Instructions to follow:
Retype the data that follows, keeping every character the same.

Stored data:
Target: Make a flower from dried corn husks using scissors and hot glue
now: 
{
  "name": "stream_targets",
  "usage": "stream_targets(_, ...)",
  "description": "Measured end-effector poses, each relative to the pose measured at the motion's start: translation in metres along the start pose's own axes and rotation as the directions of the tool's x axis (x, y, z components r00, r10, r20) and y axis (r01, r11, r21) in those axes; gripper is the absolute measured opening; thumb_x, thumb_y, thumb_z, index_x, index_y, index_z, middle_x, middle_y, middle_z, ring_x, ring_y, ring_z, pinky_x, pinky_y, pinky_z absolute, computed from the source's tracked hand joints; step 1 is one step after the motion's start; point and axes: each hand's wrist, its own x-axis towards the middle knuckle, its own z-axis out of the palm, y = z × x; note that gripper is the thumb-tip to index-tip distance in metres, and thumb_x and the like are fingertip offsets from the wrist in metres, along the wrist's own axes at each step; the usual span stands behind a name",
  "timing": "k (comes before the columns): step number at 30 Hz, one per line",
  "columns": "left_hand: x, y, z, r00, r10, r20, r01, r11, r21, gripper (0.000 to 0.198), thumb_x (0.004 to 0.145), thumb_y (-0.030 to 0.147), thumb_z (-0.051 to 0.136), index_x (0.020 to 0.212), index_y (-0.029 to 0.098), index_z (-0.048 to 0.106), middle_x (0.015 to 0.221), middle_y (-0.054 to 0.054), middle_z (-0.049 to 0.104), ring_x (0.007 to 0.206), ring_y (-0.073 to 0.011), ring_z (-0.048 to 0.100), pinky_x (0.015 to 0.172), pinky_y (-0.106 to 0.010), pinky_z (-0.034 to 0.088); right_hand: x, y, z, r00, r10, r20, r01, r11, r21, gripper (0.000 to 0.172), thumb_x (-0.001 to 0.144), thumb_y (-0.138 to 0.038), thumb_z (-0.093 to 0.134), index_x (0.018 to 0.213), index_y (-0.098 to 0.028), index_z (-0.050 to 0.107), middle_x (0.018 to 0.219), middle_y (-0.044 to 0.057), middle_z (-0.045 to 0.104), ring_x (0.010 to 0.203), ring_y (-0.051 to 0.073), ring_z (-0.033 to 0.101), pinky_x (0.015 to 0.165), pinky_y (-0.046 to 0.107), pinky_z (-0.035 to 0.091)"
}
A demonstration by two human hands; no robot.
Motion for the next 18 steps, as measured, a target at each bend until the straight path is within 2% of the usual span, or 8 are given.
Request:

Answer section:
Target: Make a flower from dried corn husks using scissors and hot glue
now: 
{
  "name": "stream_targets",
  "usage": "stream_targets(_, ...)",
  "description": "Measured end-effector poses, each relative to the pose measured at the motion's start: translation in metres along the start pose's own axes and rotation as the directions of the tool's x axis (x, y, z components r00, r10, r20) and y axis (r01, r11, r21) in those axes; gripper is the absolute measured opening; thumb_x, thumb_y, thumb_z, index_x, index_y, index_z, middle_x, middle_y, middle_z, ring_x, ring_y, ring_z, pinky_x, pinky_y, pinky_z absolute, computed from the source's tracked hand joints; step 1 is one step after the motion's start; point and axes: each hand's wrist, its own x-axis towards the middle knuckle, its own z-axis out of the palm, y = z × x; note that gripper is the thumb-tip to index-tip distance in metres, and thumb_x and the like are fingertip offsets from the wrist in metres, along the wrist's own axes at each step; the usual span stands behind a name",
  "timing": "k (comes before the columns): step number at 30 Hz, one per line",
  "columns": "left_hand: x, y, z, r00, r10, r20, r01, r11, r21, gripper (0.000 to 0.198), thumb_x (0.004 to 0.145), thumb_y (-0.030 to 0.147), thumb_z (-0.051 to 0.136), index_x (0.020 to 0.212), index_y (-0.029 to 0.098), index_z (-0.048 to 0.106), middle_x (0.015 to 0.221), middle_y (-0.054 to 0.054), middle_z (-0.049 to 0.104), ring_x (0.007 to 0.206), ring_y (-0.073 to 0.011), ring_z (-0.048 to 0.100), pinky_x (0.015 to 0.172), pinky_y (-0.106 to 0.010), pinky_z (-0.034 to 0.088); right_hand: x, y, z, r00, r10, r20, r01, r11, r21, gripper (0.000 to 0.172), thumb_x (-0.001 to 0.144), thumb_y (-0.138 to 0.038), thumb_z (-0.093 to 0.134), index_x (0.018 to 0.213), index_y (-0.098 to 0.028), index_z (-0.050 to 0.107), middle_x (0.018 to 0.219), middle_y (-0.044 to 0.057), middle_z (-0.045 to 0.104), ring_x (0.010 to 0.203), ring_y (-0.051 to 0.073), ring_z (-0.033 to 0.101), pinky_x (0.015 to 0.165), pinky_y (-0.046 to 0.107), pinky_z (-0.035 to 0.091)"
}
A demonstration by two human hands; no robot.
Motion for the next 18 steps, as measured, a target at each bend until the straight path is within 2% of the usual span, or 8 are given.
Request:

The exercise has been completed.